**How to complete this task**. Every line of the listing is to be printed again exactly.

**Collected material**.
────────────────────────────────────────
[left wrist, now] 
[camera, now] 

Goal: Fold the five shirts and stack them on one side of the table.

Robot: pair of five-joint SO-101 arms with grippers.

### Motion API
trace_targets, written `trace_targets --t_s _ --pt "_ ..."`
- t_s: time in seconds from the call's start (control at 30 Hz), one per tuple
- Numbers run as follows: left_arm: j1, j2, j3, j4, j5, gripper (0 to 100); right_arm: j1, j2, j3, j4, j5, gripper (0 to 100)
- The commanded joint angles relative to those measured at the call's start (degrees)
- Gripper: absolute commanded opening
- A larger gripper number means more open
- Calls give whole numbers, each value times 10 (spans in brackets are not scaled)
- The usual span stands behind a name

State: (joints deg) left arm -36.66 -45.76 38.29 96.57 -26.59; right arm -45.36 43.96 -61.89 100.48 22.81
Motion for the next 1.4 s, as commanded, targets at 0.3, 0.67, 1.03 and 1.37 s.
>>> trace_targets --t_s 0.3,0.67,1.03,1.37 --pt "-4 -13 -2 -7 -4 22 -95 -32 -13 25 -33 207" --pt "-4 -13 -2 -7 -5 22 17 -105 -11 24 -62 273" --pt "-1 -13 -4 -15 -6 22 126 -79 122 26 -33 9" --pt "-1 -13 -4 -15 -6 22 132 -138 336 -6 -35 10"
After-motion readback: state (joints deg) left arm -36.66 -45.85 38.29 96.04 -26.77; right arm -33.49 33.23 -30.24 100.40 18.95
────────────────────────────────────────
**Task output**.
[left wrist, now] 
[camera, now] 

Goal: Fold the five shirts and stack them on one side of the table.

Robot: pair of five-joint SO-101 arms with grippers.

### Motion API
trace_targets, written `trace_targets --t_s _ --pt "_ ..."`
- t_s: time in seconds from the call's start (control at 30 Hz), one per tuple
- Numbers run as follows: left_arm: j1, j2, j3, j4, j5, gripper (0 to 100); right_arm: j1, j2, j3, j4, j5, gripper (0 to 100)
- The commanded joint angles relative to those measured at the call's start (degrees)
- Gripper: absolute commanded opening
- A larger gripper number means more open
- Calls give whole numbers, each value times 10 (spans in brackets are not scaled)
- The usual span stands behind a name

State: (joints deg) left arm -36.66 -45.76 38.29 96.57 -26.59; right arm -45.36 43.96 -61.89 100.48 22.81
Motion for the next 1.4 s, as commanded, targets at 0.3, 0.67, 1.03 and 1.37 s.
>>> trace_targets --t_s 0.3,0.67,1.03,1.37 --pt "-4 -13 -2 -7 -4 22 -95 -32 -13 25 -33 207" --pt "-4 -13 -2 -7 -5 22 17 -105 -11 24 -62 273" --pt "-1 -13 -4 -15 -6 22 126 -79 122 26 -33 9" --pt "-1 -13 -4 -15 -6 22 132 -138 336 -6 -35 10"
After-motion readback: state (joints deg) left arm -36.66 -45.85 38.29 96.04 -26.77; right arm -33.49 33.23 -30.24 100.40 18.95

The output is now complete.